> _The task_
Set the listing down unchanged, minus every embedded image.

============

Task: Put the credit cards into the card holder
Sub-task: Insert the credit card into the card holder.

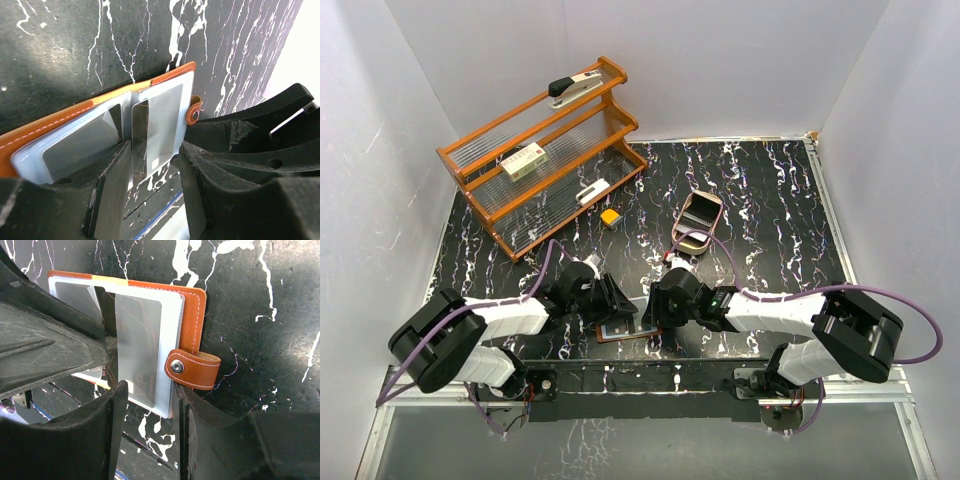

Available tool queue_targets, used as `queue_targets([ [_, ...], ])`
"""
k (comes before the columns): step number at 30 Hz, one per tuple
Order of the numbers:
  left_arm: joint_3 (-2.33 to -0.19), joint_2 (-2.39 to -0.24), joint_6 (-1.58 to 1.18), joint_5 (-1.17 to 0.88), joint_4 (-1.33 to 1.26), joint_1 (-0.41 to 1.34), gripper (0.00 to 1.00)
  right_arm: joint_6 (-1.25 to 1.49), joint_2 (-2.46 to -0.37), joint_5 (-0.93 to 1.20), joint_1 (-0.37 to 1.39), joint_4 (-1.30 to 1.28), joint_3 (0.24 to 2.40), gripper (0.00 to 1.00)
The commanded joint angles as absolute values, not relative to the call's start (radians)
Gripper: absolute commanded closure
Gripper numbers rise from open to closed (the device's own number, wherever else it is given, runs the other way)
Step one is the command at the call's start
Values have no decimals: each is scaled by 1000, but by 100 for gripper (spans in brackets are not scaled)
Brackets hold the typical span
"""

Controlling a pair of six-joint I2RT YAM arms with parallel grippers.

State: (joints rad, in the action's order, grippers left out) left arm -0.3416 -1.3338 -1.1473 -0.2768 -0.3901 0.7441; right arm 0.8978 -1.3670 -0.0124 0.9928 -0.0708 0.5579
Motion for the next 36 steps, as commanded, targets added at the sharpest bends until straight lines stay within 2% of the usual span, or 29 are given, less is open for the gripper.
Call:
queue_targets([
  [1, -373, -1384, -1166, -267, -412, 771, 58, 908, -1367, -2, 996, -38, 536, 61],
  [8, -407, -1422, -1200, -256, -457, 817, 59, 906, -1364, -4, 995, -31, 532, 63],
  [13, -408, -1374, -1195, -222, -386, 820, 59, 903, -1347, -22, 996, -46, 532, 65],
  [23, -459, -1253, -1158, -129, -49, 819, 55, 890, -1308, -45, 996, -83, 532, 70],
  [31, -532, -1167, -1093, -36, 232, 818, 54, 883, -1308, -23, 996, -79, 544, 71],
  [36, -560, -1112, -1065, -13, 315, 816, 52, 883, -1300, -9, 996, -105, 587, 71],
])
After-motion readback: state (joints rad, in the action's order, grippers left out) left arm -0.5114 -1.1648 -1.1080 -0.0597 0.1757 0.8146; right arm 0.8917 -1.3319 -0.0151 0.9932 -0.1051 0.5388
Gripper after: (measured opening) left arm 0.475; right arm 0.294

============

> _Solved exercise_
Task: Put the credit cards into the card holder
Sub-task: Insert the credit card into the card holder.


Available tool queue_targets, used as `queue_targets([ [_, ...], ])`
"""
k (comes before the columns): step number at 30 Hz, one per tuple
Order of the numbers:
  left_arm: joint_3 (-2.33 to -0.19), joint_2 (-2.39 to -0.24), joint_6 (-1.58 to 1.18), joint_5 (-1.17 to 0.88), joint_4 (-1.33 to 1.26), joint_1 (-0.41 to 1.34), gripper (0.00 to 1.00)
  right_arm: joint_6 (-1.25 to 1.49), joint_2 (-2.46 to -0.37), joint_5 (-0.93 to 1.20), joint_1 (-0.37 to 1.39), joint_4 (-1.30 to 1.28), joint_3 (0.24 to 2.40), gripper (0.00 to 1.00)
The commanded joint angles as absolute values, not relative to the call's start (radians)
Gripper: absolute commanded closure
Gripper numbers rise from open to closed (the device's own number, wherever else it is given, runs the other way)
Step one is the command at the call's start
Values have no decimals: each is scaled by 1000, but by 100 for gripper (spans in brackets are not scaled)
Brackets hold the typical span
"""

Controlling a pair of six-joint I2RT YAM arms with parallel grippers.

State: (joints rad, in the action's order, grippers left out) left arm -0.3416 -1.3338 -1.1473 -0.2768 -0.3901 0.7441; right arm 0.8978 -1.3670 -0.0124 0.9928 -0.0708 0.5579
Motion for the next 36 steps, as commanded, targets added at the sharpest bends until straight lines stay within 2% of the usual span, or 29 are given, less is open for the gripper.
Call:
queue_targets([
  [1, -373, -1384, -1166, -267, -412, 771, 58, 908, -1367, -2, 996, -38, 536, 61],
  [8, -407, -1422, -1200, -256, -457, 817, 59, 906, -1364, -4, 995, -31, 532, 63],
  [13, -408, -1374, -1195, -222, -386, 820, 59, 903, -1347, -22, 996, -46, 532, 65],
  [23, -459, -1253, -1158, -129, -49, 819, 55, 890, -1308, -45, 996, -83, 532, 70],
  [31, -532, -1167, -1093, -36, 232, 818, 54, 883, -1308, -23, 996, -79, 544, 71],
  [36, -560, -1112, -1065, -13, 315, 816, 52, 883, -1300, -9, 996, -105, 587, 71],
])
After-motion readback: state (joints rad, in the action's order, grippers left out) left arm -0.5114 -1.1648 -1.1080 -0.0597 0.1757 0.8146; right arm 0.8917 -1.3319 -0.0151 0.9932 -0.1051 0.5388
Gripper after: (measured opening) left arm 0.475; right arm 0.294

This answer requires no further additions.